In all likelihood, Trump
won’t have the votes to win the nomination, John Kasich or Marco Rubio
or Jeb Bush will, and the Trump voters will mostly start getting
themselves worked up about the looming menace of President Hillary and
come out and vote for the sellout RINOs they’re now
repudiating at #NRORevolt.
But
let’s say that at some point, we do see a real civil war in the
Republican Party over all this, and the time comes when GOP leaders need
to own up to a Joe McCarthy
kind of moment—that is, a moment when they are finally forced to step
forward and say, Donald, we don’t want you or your more extreme
supporters.
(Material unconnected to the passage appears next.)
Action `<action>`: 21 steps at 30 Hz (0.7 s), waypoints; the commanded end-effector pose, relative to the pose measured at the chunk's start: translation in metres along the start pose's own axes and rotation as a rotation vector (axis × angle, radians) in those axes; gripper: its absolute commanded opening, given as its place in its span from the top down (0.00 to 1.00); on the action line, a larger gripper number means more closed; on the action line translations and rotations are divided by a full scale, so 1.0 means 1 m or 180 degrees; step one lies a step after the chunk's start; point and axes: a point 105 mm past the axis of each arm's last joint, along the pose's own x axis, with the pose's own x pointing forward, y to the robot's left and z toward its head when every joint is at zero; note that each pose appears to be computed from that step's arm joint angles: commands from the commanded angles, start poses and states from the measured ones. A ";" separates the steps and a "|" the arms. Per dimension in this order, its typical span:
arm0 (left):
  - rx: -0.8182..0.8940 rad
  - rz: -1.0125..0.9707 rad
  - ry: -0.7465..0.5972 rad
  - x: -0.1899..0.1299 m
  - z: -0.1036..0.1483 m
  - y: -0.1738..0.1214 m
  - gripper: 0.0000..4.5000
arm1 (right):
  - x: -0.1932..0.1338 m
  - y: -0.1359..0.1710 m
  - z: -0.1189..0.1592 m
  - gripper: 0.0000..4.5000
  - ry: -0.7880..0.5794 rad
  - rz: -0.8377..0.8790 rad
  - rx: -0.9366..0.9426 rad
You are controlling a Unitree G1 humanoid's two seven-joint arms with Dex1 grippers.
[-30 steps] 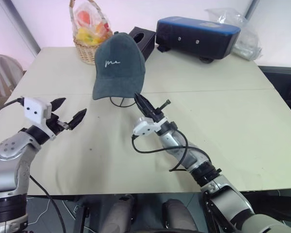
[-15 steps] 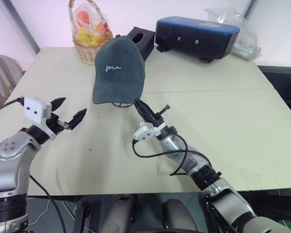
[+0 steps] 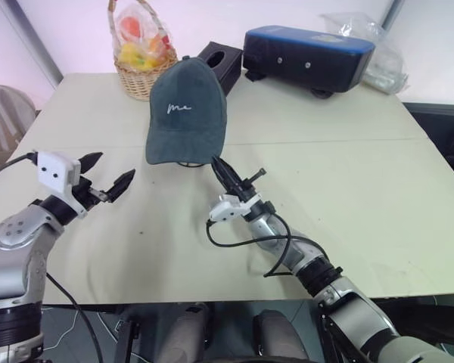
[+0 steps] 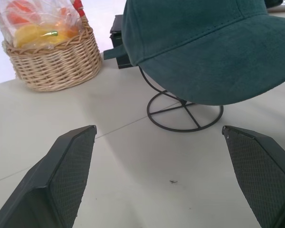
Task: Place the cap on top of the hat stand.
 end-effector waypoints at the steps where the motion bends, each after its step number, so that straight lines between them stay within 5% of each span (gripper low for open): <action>1: 0.0124 0.0003 -0.0089 -0.002 0.013 0.001 0.00 | 0.006 0.000 0.009 0.98 -0.0129 -0.0013 0.0058; 4: 0.0119 0.0002 -0.0090 -0.002 0.013 0.001 0.00 | 0.006 0.000 0.008 0.79 -0.0122 0.0003 0.0050; 6: 0.0115 -0.0001 -0.0091 -0.002 0.012 0.000 0.00 | 0.005 0.000 0.007 0.52 -0.0112 0.0028 0.0001; 7: 0.0113 -0.0002 -0.0091 -0.002 0.012 0.000 0.00 | 0.005 0.001 0.006 0.47 -0.0112 0.0048 -0.0025; 21: 0.0107 -0.0055 0.0016 -0.015 0.007 -0.003 0.00 | -0.020 -0.003 -0.025 0.47 0.0116 0.0416 -0.0107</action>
The National Review itself did a version of this, of course,
back in the old days under Bill Buckley, when it
said much the same to John Birch Society types.
But
the Review was just a magazine. It lost some subscribers, I’m sure, but
not the White House. For a political party the stakes are a little
higher, and I don’t think
today’s GOP would have the stones to do it. The party is stuck with
Trump and his backers. It created them.